**WHAT YOU SHOULD DO:** Repeat every line of the following material exactly.

**COLLECTED MATERIAL:**
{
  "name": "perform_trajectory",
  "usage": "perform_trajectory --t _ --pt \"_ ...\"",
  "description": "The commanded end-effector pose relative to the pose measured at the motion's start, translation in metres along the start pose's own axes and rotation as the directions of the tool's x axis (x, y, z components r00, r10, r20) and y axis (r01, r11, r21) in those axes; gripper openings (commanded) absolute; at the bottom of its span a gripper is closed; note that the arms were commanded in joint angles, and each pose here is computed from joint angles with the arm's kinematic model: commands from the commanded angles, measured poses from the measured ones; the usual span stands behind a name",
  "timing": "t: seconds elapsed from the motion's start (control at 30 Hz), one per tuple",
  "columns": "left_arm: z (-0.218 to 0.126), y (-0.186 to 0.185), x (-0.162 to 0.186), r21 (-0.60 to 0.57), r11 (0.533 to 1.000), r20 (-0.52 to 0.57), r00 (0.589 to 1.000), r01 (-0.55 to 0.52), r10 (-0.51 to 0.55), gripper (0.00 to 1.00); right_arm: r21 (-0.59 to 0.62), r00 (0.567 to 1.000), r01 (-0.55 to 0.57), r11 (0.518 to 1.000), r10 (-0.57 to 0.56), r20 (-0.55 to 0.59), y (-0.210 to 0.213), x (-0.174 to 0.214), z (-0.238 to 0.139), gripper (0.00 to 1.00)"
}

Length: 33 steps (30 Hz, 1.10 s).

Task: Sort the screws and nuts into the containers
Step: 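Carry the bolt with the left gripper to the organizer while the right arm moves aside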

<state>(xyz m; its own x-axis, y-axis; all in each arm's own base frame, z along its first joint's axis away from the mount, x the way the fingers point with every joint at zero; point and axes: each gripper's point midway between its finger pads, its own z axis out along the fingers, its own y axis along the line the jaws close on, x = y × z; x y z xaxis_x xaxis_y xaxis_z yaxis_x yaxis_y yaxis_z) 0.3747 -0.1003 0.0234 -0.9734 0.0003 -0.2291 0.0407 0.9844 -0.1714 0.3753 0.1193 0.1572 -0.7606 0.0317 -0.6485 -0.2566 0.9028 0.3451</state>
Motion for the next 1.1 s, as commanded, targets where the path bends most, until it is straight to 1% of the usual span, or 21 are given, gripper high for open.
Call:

**ANSWER BOX:**
{
  "name": "perform_trajectory",
  "usage": "perform_trajectory --t _ --pt \"_ ...\"",
  "description": "The commanded end-effector pose relative to the pose measured at the motion's start, translation in metres along the start pose's own axes and rotation as the directions of the tool's x axis (x, y, z components r00, r10, r20) and y axis (r01, r11, r21) in those axes; gripper openings (commanded) absolute; at the bottom of its span a gripper is closed; note that the arms were commanded in joint angles, and each pose here is computed from joint angles with the arm's kinematic model: commands from the commanded angles, measured poses from the measured ones; the usual span stands behind a name",
  "timing": "t: seconds elapsed from the motion's start (control at 30 Hz), one per tuple",
  "columns": "left_arm: z (-0.218 to 0.126), y (-0.186 to 0.185), x (-0.162 to 0.186), r21 (-0.60 to 0.57), r11 (0.533 to 1.000), r20 (-0.52 to 0.57), r00 (0.589 to 1.000), r01 (-0.55 to 0.52), r10 (-0.51 to 0.55), gripper (0.00 to 1.00); right_arm: r21 (-0.59 to 0.62), r00 (0.567 to 1.000), r01 (-0.55 to 0.57), r11 (0.518 to 1.000), r10 (-0.57 to 0.56), r20 (-0.55 to 0.59), y (-0.210 to 0.213), x (-0.174 to 0.214), z (-0.238 to 0.139), gripper (0.00 to 1.00)"
}

Length: 33 steps (30 Hz, 1.10 s).

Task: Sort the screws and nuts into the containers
Step: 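Carry the bolt with the left gripper to the organizer while the right arm moves aside
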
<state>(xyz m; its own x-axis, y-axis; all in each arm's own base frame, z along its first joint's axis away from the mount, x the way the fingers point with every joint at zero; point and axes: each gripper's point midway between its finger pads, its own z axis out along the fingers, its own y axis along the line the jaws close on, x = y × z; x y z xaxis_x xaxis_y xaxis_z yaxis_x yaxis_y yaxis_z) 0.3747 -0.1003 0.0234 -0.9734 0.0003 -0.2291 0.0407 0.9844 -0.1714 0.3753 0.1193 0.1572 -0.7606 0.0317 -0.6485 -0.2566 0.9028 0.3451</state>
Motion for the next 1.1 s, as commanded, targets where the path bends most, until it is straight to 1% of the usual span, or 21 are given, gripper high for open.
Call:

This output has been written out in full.